DIRECTIONS FOR THIS TASK: Copy exactly the lines of the data below that run from the line holding "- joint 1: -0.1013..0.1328" through the line holding "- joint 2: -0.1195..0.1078", both ends included.

MATERIAL SHOWN:
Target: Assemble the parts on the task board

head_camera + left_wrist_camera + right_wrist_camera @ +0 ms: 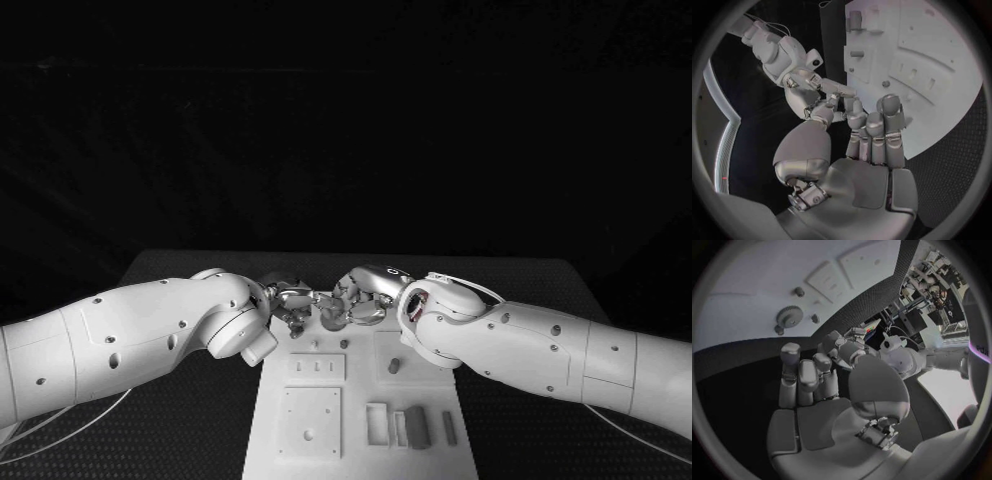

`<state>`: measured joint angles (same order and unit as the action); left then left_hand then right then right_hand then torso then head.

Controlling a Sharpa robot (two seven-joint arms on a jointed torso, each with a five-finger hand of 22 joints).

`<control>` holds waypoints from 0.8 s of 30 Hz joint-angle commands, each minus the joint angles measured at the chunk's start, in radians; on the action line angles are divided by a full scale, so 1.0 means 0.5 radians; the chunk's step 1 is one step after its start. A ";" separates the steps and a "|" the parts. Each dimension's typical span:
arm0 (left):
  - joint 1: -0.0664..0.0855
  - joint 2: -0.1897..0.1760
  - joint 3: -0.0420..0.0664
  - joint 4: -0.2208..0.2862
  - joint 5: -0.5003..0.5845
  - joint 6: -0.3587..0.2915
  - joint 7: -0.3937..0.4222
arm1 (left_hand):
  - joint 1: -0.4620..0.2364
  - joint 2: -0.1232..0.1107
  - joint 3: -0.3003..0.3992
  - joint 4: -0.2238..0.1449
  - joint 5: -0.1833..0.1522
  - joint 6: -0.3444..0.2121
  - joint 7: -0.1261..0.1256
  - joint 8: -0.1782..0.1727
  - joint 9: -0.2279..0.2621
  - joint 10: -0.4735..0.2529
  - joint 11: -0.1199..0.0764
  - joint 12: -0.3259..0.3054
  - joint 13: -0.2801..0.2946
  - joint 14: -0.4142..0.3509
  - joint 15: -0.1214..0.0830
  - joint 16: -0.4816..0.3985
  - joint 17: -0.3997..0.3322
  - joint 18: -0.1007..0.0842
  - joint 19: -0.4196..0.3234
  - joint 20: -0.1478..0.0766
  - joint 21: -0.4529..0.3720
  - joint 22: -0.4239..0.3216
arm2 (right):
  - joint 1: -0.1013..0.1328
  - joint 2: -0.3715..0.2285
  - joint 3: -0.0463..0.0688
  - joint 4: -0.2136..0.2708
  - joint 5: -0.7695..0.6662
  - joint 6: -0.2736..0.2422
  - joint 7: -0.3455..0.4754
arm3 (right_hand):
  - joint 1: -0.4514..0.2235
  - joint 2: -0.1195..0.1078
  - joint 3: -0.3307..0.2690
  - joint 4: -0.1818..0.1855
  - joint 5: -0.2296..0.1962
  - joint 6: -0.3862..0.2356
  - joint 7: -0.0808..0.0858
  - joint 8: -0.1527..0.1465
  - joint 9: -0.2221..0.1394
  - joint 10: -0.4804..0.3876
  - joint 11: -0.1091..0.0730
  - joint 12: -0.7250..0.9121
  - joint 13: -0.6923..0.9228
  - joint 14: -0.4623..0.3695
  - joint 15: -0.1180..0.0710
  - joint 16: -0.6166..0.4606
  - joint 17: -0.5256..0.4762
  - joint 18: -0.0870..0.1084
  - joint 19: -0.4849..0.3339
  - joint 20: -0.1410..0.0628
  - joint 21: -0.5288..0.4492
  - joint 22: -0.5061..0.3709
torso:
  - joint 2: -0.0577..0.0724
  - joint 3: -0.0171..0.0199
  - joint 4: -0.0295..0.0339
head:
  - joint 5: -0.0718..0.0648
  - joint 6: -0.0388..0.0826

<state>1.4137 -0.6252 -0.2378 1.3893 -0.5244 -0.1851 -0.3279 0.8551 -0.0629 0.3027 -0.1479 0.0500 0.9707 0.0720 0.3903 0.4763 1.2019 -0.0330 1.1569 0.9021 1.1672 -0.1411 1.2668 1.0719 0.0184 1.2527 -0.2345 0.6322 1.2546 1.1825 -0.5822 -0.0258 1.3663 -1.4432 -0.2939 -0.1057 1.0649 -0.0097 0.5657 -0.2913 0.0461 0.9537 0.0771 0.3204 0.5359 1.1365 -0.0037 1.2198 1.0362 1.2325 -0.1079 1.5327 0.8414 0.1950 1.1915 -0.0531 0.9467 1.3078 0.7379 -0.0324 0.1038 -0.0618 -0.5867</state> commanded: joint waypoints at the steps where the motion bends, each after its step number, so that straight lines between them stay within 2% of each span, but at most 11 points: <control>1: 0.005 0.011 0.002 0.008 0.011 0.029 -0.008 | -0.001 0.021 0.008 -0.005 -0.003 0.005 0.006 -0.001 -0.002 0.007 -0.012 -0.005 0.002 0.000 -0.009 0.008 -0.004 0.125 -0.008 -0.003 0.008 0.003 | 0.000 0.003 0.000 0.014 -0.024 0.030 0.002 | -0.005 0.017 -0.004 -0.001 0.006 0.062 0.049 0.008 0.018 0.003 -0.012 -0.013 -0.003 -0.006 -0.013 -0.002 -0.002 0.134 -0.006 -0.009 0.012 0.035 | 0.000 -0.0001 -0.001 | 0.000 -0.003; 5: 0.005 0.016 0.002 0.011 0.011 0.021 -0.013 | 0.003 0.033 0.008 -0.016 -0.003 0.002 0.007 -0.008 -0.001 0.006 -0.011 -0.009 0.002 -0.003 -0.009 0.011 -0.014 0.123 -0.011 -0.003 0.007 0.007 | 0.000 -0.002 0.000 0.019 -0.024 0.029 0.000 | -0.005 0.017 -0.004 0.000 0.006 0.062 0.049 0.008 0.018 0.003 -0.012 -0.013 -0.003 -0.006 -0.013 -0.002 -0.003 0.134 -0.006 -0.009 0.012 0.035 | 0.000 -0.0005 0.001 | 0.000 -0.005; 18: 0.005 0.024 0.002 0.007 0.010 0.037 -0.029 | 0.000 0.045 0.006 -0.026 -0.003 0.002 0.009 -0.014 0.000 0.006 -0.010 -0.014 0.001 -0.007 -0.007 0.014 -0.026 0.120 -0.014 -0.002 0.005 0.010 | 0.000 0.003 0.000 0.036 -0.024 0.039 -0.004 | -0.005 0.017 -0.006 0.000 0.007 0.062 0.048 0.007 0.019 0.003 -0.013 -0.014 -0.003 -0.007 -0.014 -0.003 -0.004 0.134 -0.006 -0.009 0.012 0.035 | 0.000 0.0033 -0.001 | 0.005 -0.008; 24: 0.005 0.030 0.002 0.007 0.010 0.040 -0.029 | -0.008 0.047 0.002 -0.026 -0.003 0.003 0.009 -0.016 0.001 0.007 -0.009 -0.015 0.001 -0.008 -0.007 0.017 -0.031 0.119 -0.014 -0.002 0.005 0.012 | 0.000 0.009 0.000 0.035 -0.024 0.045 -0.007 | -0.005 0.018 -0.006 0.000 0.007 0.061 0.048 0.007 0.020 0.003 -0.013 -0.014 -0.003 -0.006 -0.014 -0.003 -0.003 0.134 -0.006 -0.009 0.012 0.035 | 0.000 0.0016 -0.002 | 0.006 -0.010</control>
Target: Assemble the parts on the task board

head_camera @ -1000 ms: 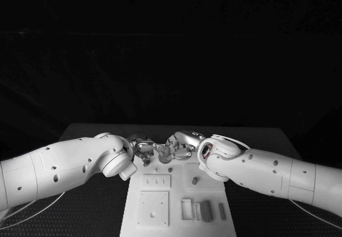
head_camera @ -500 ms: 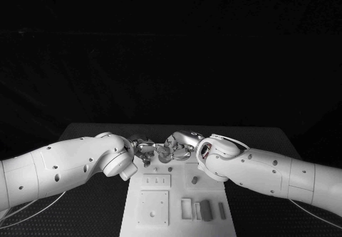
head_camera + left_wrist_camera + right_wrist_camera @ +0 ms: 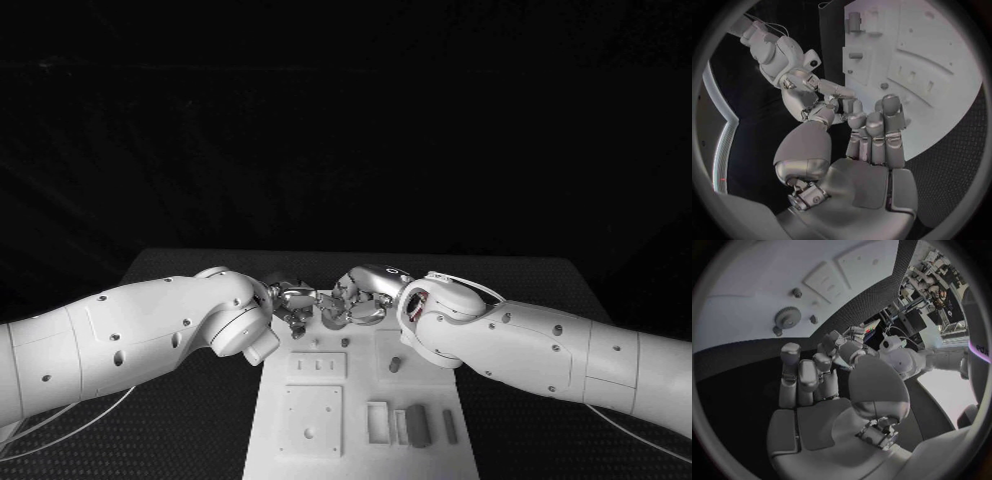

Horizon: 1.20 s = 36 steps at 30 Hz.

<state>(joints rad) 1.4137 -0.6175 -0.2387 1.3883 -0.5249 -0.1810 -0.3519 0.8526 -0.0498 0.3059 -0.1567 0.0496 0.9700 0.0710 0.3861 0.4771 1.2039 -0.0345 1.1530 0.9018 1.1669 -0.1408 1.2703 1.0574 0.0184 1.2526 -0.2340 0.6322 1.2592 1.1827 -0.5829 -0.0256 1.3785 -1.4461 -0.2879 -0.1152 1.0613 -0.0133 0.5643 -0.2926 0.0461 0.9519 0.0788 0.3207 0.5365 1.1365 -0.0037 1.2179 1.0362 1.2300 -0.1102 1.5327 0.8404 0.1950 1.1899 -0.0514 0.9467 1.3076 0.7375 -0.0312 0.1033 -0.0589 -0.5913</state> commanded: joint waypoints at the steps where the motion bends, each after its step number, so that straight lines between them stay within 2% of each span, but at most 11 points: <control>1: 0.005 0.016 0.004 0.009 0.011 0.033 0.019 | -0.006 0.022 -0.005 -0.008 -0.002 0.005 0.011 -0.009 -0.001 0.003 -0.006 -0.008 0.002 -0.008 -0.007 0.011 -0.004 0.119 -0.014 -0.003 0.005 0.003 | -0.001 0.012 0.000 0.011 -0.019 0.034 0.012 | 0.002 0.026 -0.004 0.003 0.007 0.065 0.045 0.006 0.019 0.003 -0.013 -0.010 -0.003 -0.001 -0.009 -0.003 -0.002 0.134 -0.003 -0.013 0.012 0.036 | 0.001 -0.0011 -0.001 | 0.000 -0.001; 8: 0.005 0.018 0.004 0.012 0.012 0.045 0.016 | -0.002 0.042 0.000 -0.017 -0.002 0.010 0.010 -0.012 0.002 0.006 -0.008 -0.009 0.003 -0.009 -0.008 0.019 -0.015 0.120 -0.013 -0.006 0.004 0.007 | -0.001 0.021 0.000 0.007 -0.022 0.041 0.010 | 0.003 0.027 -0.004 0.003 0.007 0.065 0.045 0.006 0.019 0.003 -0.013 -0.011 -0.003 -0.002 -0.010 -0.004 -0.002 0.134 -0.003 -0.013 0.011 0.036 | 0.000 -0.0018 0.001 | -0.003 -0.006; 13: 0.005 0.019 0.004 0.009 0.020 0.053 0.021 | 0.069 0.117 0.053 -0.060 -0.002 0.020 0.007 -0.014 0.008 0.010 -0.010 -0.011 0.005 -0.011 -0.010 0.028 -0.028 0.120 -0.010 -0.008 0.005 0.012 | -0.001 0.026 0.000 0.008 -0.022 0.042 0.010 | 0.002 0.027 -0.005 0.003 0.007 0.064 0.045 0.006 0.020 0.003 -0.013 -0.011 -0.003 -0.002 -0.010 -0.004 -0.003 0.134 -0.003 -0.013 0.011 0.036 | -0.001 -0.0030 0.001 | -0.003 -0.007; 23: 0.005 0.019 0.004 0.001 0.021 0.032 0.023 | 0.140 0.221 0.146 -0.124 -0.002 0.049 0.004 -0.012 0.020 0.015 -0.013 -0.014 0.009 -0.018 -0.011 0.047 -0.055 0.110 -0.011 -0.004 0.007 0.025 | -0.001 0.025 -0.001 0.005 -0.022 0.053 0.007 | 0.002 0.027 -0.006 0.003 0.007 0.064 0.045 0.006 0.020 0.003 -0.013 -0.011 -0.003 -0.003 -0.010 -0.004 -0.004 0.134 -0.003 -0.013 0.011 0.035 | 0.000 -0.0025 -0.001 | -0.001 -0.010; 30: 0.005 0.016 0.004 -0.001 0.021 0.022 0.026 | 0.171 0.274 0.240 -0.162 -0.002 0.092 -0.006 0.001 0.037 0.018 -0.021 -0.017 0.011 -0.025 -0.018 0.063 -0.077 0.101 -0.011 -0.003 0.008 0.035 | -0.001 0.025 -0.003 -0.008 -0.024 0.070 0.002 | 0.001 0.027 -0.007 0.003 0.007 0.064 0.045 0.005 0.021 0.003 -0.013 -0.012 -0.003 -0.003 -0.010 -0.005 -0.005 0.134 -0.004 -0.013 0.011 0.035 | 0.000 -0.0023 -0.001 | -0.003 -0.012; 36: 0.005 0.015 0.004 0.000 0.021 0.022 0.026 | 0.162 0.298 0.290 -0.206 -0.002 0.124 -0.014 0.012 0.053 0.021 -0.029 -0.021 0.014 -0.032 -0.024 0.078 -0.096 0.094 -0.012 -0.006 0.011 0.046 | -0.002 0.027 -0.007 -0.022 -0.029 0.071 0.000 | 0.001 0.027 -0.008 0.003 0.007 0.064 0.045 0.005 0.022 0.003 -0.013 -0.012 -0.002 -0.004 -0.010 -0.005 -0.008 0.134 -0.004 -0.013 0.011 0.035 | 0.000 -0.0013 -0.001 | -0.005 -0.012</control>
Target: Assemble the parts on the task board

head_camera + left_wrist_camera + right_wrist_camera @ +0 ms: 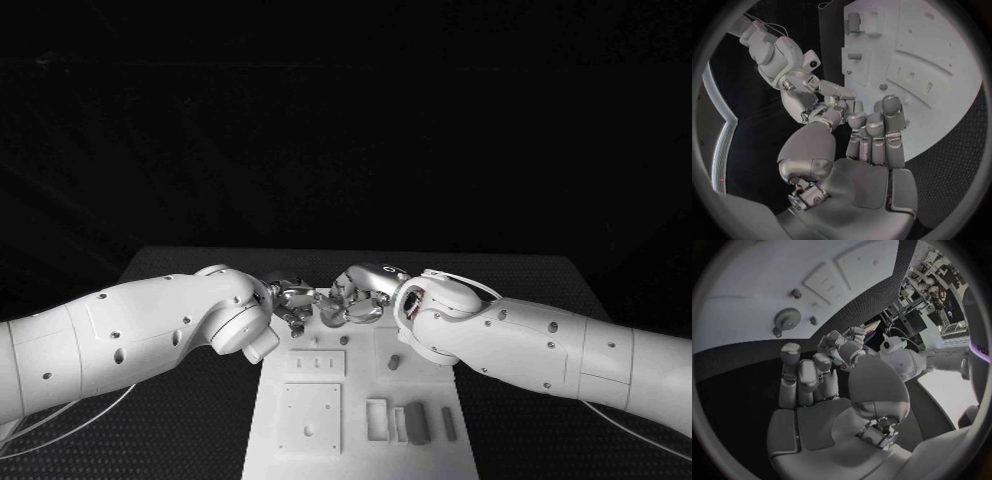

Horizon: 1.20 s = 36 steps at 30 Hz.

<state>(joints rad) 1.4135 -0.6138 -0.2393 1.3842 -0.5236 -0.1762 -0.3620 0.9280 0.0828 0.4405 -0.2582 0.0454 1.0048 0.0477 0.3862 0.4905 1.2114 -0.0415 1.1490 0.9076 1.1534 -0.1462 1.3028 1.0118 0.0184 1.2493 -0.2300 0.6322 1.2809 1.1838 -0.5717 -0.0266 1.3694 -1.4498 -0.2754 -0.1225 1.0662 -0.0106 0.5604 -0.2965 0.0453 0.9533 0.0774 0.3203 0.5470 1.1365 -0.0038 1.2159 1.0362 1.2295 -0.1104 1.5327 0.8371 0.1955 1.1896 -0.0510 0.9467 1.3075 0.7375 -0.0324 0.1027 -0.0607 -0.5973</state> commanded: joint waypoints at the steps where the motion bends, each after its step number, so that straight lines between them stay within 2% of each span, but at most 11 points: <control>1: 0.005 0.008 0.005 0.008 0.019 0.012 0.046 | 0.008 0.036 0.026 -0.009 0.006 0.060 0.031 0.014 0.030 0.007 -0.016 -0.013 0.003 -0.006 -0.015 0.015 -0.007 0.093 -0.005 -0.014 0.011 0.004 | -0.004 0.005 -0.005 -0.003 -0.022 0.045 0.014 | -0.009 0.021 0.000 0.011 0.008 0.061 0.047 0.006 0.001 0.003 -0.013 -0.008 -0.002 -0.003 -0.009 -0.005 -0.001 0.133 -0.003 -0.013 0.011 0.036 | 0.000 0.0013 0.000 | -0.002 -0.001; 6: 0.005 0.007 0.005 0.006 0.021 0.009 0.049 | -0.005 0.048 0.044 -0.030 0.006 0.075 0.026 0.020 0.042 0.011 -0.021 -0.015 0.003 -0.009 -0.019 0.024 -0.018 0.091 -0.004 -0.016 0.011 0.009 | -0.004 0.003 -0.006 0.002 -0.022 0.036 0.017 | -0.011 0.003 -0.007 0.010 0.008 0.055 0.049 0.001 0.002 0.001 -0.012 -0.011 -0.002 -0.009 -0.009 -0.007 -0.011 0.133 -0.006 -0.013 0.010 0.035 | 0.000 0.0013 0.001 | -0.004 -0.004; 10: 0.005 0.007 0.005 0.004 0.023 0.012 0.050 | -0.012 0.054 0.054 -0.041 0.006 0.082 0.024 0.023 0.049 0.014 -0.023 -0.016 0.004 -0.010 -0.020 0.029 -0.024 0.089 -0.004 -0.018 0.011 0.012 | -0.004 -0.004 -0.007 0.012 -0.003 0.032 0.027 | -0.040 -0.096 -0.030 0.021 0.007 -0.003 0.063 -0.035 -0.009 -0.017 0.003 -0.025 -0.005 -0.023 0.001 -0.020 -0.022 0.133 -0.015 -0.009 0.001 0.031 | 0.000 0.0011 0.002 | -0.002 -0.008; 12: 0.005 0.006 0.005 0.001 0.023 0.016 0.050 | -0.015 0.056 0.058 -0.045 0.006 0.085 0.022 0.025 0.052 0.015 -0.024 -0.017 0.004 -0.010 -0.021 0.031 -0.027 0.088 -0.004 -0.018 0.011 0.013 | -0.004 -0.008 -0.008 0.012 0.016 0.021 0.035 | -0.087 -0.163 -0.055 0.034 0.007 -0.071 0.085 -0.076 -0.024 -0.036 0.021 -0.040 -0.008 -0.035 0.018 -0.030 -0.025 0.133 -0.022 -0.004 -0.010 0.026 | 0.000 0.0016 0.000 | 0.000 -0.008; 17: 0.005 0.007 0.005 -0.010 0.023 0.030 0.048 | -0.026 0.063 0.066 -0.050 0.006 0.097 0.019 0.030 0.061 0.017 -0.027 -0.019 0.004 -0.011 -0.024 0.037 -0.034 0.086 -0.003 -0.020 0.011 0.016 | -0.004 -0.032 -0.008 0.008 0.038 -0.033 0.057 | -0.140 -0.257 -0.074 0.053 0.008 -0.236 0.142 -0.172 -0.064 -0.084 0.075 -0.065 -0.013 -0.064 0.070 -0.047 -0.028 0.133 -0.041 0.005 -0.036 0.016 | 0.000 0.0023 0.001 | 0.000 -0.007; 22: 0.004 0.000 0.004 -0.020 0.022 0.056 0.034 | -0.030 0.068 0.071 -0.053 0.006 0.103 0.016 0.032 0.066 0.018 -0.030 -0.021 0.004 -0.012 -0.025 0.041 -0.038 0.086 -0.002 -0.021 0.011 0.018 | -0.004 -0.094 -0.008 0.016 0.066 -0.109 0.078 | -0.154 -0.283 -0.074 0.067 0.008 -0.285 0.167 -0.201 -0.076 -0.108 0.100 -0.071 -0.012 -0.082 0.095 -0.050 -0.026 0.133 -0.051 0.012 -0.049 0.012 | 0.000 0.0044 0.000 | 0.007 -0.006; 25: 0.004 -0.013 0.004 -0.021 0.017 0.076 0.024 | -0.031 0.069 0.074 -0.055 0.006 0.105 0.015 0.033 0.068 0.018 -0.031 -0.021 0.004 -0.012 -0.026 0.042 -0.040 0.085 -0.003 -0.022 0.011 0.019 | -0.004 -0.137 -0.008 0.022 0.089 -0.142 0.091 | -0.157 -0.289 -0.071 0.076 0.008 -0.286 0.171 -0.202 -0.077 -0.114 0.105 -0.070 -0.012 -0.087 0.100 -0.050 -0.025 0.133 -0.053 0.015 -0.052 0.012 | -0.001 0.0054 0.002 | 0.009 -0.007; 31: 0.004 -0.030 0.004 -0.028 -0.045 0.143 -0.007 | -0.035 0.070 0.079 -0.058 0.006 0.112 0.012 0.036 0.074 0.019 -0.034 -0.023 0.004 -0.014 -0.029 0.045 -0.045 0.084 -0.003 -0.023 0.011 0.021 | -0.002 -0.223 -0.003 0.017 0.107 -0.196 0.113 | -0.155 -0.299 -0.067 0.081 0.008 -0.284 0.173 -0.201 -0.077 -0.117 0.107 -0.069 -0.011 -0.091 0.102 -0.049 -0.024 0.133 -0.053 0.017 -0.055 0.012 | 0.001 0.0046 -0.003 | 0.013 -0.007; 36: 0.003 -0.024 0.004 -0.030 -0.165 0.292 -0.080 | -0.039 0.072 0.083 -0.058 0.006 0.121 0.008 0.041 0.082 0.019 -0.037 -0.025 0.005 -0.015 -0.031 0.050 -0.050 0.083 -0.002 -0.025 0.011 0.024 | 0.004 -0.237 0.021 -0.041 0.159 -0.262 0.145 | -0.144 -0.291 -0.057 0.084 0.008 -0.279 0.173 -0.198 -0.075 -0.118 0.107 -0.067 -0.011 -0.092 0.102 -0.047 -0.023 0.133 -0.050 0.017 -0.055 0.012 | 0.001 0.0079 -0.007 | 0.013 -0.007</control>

OUTPUT OF THE EXERCISE:
  - joint 1: -0.1013..0.1328
  - joint 2: -0.3715..0.2285
  - joint 3: -0.0463..0.0688
  - joint 4: -0.2136..0.2708
  - joint 5: -0.7695..0.6662
  - joint 6: -0.2736..0.2422
  - joint 7: -0.3455..0.4754
arm3 (right_hand):
  - joint 1: -0.4514..0.2235
  - joint 2: -0.1195..0.1078

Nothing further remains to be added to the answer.